▶ Activity:
Only the lines that contain the string "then" belong in the answer; pull them from the records.

-- -- --

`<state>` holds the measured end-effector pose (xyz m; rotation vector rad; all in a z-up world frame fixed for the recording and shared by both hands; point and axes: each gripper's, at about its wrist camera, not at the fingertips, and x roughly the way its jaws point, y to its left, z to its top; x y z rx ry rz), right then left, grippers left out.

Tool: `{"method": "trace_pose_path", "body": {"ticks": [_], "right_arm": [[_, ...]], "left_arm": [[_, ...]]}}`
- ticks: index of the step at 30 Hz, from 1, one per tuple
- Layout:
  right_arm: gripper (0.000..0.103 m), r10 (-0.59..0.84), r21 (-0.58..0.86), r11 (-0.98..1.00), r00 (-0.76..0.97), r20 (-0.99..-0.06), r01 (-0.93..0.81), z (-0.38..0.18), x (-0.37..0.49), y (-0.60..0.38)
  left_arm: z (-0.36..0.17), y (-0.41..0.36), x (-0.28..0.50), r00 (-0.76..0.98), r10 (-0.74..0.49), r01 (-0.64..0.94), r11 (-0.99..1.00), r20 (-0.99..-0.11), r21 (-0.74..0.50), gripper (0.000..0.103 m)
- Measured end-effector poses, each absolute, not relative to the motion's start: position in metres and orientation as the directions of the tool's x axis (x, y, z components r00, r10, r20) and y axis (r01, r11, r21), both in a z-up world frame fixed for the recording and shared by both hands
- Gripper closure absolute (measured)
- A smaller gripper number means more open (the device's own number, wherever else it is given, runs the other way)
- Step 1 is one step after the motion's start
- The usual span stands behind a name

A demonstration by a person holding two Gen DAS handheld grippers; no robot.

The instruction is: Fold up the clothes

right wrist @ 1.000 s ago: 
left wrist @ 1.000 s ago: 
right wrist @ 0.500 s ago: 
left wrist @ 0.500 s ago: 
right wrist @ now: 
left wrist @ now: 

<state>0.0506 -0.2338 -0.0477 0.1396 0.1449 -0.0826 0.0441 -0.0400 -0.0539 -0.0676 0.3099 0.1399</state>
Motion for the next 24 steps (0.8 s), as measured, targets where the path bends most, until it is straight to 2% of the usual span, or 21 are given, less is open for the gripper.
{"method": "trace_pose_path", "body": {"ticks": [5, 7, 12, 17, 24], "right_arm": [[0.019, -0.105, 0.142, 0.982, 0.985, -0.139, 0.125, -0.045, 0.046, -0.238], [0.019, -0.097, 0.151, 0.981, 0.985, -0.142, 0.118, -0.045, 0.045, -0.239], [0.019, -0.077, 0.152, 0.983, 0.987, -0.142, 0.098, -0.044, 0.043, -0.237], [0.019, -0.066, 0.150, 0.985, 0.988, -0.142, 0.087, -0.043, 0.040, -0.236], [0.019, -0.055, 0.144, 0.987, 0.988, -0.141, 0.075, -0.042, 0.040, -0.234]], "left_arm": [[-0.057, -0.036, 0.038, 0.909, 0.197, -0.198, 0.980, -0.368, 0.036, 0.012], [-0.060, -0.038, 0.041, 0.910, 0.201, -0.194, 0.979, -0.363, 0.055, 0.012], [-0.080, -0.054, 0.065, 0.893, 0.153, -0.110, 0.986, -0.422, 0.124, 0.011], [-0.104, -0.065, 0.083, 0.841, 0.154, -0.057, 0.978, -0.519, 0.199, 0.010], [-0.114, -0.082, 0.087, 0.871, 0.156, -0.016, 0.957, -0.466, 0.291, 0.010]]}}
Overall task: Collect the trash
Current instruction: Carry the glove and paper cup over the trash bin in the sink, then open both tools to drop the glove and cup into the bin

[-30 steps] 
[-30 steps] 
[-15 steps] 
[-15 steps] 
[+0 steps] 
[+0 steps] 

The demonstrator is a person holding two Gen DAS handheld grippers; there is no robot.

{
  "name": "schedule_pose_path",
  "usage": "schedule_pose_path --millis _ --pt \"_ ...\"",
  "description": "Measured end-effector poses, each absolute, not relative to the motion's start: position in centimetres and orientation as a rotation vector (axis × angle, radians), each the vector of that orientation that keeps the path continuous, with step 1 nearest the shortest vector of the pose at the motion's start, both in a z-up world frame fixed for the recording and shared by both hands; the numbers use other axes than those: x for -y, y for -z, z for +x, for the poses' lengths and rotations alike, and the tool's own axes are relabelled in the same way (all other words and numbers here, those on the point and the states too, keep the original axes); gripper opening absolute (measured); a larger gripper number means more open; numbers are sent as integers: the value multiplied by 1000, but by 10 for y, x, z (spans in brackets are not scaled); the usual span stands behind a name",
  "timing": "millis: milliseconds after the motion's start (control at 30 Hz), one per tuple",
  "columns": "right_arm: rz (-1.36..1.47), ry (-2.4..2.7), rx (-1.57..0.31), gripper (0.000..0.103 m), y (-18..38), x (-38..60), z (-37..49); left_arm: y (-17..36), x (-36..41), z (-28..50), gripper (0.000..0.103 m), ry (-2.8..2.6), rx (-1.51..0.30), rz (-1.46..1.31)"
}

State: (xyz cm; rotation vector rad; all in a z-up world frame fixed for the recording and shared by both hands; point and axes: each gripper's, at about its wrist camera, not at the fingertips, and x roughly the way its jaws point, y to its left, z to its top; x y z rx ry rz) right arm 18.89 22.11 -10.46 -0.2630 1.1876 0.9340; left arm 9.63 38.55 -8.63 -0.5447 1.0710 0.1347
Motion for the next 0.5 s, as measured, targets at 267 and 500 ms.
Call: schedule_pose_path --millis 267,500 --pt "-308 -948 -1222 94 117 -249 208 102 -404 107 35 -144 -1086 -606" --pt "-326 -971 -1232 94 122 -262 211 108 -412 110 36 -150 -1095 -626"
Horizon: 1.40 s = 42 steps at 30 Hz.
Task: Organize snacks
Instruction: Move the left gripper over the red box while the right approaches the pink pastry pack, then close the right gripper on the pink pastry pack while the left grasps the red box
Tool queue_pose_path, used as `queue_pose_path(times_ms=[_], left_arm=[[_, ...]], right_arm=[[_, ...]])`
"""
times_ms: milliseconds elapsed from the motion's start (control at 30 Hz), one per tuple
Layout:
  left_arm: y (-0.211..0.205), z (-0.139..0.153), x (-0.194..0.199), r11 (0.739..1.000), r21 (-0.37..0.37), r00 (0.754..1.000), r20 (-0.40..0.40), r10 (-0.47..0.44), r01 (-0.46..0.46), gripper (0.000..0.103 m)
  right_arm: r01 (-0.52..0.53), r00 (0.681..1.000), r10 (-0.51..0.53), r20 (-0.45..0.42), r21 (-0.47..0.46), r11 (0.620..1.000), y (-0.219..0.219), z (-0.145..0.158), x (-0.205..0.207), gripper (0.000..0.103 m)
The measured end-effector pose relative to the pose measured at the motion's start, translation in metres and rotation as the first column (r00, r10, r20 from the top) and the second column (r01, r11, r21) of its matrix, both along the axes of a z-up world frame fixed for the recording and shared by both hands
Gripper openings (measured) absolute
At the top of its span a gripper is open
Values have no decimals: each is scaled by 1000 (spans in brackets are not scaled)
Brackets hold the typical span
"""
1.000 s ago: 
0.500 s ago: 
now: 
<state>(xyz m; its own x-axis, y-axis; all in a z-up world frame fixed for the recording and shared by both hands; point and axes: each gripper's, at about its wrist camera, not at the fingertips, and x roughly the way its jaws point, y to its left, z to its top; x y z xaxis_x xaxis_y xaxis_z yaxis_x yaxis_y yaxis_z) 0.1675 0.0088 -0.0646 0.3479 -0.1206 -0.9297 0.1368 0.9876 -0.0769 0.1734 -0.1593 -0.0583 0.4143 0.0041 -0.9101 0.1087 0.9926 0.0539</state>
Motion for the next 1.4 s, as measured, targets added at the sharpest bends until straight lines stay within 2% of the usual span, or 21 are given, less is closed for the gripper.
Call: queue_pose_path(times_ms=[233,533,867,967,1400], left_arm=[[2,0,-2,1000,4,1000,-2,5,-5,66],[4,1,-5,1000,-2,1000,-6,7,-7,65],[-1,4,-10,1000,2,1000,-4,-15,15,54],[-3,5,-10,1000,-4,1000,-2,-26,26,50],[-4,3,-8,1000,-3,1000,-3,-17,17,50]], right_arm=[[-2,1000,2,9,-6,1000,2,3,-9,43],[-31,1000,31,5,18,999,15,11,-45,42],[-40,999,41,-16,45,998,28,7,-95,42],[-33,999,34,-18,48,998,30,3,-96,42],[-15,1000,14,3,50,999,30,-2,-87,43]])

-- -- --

▶ Solution to this task:
`<state>` holds the measured end-effector pose (xyz m; rotation vector rad; all in a z-up world frame fixed for the recording and shared by both hands; point and axes: each gripper's, at about its wrist camera, not at the fingertips, and x roughly the way its jaws point, y to its left, z to its top; x y z rx ry rz), right then left, grippers left out.
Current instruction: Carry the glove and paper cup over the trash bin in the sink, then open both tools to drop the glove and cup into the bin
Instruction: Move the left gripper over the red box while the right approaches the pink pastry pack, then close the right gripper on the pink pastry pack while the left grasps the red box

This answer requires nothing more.